16. “Why do life’s biggest tests always happen to people who can pass them?”
Be careful with this one. You need to make sure someone struggling with a tragedy knows they can be weak and let their guard down at times.
That said, depending on the person, you might also consider reminding them that they have the type of unique strength someone needs to cope with these situations.
17. “You shouldn’t feel guilty, but you probably will. That’s natural and expected.”
Some tragedies leave survivors. They often experience survivor’s guilt. While you should let these people know that their guilt is unnecessary, you should also let them know that it’s a natural reaction, and they can allow themselves to have those feelings when fighting them is too difficult.
18. “I don’t know what to say, but I’m willing to listen to anything you need to say without judgment.”

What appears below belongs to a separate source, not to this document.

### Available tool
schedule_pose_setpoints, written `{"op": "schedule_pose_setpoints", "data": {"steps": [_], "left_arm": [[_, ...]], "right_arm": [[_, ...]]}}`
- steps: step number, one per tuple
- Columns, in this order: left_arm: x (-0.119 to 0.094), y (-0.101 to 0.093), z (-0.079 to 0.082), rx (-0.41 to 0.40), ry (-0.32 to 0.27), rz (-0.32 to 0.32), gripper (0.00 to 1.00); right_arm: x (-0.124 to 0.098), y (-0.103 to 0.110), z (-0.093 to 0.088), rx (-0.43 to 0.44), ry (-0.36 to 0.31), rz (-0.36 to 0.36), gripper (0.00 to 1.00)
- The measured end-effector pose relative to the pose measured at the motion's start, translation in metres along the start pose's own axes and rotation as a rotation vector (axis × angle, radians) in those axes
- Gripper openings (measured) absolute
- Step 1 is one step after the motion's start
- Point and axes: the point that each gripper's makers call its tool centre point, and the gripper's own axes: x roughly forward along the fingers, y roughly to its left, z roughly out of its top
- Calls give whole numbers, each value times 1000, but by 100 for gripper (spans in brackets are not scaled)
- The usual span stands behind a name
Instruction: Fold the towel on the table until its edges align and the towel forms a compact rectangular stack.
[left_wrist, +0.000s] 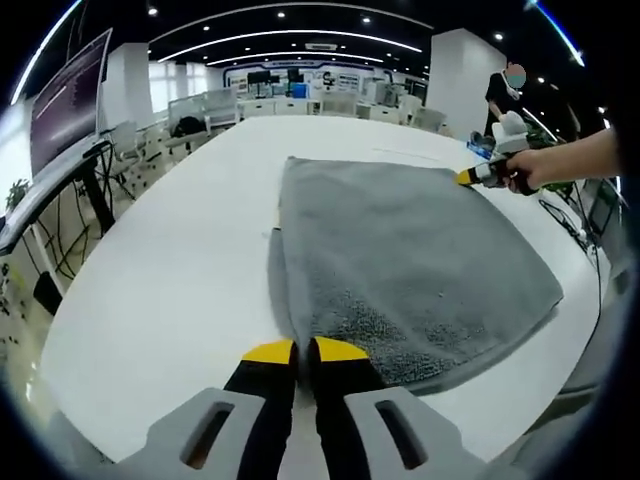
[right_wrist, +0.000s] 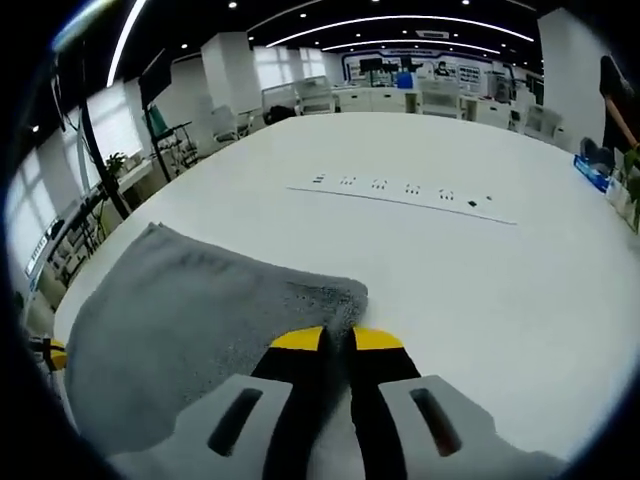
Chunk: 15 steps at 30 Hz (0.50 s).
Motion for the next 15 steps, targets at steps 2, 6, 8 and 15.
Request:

Sometimes, the best thing you can do when you’re at a loss for words is to simply admit it. Some people don’t need you to say anything. They need someone who will listen to them instead.
Most importantly, they need to believe that during this difficult time, they can say anything, knowing the person listening won’t judge them.
Helping Loved Ones During Difficult Times
Most of us will face experiences that require offering condolences and showing support. Some people struggle with doing so. It’s okay if you’re one of them.,
You don’t always need to know what to say. But when you don’t, these examples might be exactly what someone in pain needs to hear.